Friday, September 19, 2014

io9 on Revolutions: Fact vs. Fiction

io9 has a good post on how fictional dystopias tend to ignore certain aspects of revolutionary movements: 10 Lessons From Real-Life Revolutions That Fictional Dystopias Ignore.

They're wrong: not every creator ignores such issues.

Just the popular ones.

I've been exploring several of them in Rebel Angels, which uses the original revolution as a platform to explore the phenomenon in general.

And I played with it even earlier, in Nil: A Land Beyond Belief. 

So there.

Evil and Evolutionary Convergence

Evolutionary convergence occurs when, for example, nature winds up with at same solution from two different directions. Like how every planet in Star Trek is populated by white people with prosthetics stuck to their foreheads.
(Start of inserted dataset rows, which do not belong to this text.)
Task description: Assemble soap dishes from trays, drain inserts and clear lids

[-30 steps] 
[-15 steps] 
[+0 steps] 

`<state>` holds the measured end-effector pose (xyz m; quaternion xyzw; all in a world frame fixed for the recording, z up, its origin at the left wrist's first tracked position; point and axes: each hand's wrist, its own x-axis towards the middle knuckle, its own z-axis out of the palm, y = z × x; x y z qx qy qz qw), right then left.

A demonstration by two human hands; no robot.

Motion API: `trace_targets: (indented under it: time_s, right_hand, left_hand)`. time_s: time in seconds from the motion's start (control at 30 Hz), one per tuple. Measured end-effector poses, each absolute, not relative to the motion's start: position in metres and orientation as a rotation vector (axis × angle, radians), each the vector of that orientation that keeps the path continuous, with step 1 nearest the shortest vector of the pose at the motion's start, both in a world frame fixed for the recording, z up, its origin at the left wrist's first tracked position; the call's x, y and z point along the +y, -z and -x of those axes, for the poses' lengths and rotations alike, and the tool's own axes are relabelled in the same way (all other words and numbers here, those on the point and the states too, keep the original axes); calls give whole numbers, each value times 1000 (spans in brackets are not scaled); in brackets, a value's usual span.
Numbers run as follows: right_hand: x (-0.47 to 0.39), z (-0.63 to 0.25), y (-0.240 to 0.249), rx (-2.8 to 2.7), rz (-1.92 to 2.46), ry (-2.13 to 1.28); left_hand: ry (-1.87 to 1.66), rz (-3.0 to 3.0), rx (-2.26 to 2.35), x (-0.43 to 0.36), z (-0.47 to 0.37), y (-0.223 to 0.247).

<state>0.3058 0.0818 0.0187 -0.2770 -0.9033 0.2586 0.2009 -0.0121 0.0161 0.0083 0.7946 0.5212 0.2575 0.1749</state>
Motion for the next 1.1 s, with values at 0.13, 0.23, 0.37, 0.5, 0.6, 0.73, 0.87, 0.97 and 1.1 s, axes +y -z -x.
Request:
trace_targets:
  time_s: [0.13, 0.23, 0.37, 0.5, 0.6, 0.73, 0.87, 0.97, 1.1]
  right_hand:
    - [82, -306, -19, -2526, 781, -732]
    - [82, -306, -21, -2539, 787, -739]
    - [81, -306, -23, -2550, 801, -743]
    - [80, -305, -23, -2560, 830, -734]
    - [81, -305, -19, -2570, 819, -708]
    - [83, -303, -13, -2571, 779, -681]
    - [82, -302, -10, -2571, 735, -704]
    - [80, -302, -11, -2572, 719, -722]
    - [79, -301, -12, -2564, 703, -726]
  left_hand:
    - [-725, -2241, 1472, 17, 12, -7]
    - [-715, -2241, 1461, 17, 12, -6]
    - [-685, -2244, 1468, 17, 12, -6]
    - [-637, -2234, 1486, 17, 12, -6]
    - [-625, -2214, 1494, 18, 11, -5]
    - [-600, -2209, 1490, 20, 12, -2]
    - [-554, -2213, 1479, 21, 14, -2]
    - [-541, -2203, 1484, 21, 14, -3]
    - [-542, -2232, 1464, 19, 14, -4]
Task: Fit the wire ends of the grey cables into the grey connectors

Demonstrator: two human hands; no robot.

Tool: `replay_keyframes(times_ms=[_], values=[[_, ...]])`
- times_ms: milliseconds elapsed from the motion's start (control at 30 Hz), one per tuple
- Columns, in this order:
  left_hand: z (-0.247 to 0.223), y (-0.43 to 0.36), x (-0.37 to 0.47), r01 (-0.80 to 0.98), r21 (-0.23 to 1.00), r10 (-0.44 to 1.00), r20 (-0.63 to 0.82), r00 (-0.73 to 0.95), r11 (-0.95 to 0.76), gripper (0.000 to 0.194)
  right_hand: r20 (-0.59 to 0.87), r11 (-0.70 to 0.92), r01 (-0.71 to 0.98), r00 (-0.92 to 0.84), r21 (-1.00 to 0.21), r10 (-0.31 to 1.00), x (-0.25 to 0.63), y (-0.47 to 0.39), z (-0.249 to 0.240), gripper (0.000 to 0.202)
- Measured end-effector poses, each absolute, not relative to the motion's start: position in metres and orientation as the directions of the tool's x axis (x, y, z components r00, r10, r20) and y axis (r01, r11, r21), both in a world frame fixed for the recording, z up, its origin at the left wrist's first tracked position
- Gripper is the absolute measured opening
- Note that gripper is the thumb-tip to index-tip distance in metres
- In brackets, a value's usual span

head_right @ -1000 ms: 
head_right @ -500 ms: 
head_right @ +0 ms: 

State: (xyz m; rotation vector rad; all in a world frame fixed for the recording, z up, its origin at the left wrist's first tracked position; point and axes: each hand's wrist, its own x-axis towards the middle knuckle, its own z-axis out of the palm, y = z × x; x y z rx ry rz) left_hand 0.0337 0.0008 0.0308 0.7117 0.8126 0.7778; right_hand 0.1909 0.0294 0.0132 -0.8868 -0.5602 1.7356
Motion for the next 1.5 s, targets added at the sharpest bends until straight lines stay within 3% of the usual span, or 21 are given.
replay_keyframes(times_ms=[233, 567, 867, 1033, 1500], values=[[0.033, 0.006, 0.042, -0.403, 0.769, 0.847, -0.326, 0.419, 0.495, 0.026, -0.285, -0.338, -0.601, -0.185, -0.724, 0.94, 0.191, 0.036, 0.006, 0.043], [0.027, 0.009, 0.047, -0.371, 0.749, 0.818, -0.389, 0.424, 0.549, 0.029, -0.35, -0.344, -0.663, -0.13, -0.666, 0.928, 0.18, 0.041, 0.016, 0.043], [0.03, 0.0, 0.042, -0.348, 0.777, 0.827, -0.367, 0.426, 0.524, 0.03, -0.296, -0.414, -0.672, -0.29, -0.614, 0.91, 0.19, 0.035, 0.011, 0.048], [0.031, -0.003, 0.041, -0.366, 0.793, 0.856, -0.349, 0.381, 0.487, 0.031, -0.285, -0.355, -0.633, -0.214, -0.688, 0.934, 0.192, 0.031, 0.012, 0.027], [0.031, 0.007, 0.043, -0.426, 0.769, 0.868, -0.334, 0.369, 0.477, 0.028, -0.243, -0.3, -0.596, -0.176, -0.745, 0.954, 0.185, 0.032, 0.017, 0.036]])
The dolphin and the ichthyosaur is probably a better example:



But ideas can also converge. For example: 

"When the existence of the church is threatened, she is released from the commandments of morality. With unity as the end, the use of every means is sanctified, even cunning, treachery, violence, simony, prison, and death. For all order is for the sake of the community, and the individual must be sacrificed for the common good."

- Dietrich von Nieheim, Bishop of Verden, De Schismate Libri III, AD 1411.

"To us, everything is permitted, because we were the first in creation to take up the sword not for the purpose of enslavement and repression but in the name of universal liberty and emancipation."

- Krasny Mech (Red Sword) Bulletin, Kiev Cheka (Extraordinary Commission for Combating Counter-Revolution and Sabotage, Soviet Secret Police), regarding massacre of peasant uprising, AD 1920.

Some things never change. 

Note the first quote is cited from Darkness at Noon by Arthur Koestler, an anti-communist, apparently from a paraphrase by Ludwig von Pastor in History of the Popes (1906), extrapolated from a more meandering original statement by Nieheim on dealing with the Antipopes in De Modis. Of course, paraphrasing quotes kind of defeats the purpose. But then, that's what translations often amount to. The underlying point is the same but Pastor seems to have added a more poetic edge to it.

A relevant section from De Modis

"Then, if the Church will not be able to accomplish it in this way, then by way of deceit, fraud, arms, violence, power, promises, gifts and money, and finally, prison and death, it is appropriate to procure in any way whatever the most holy union and conjoining of the Church." - Dietrich von Niehem

As Stephen Pinker notes in Angels of Our Better Nature, more violence and murder has been carried out in the name of morality than has ever been committed for the sake of sin. 

Rebel Angels delves into the divide between righteous revolutionary theory and reality.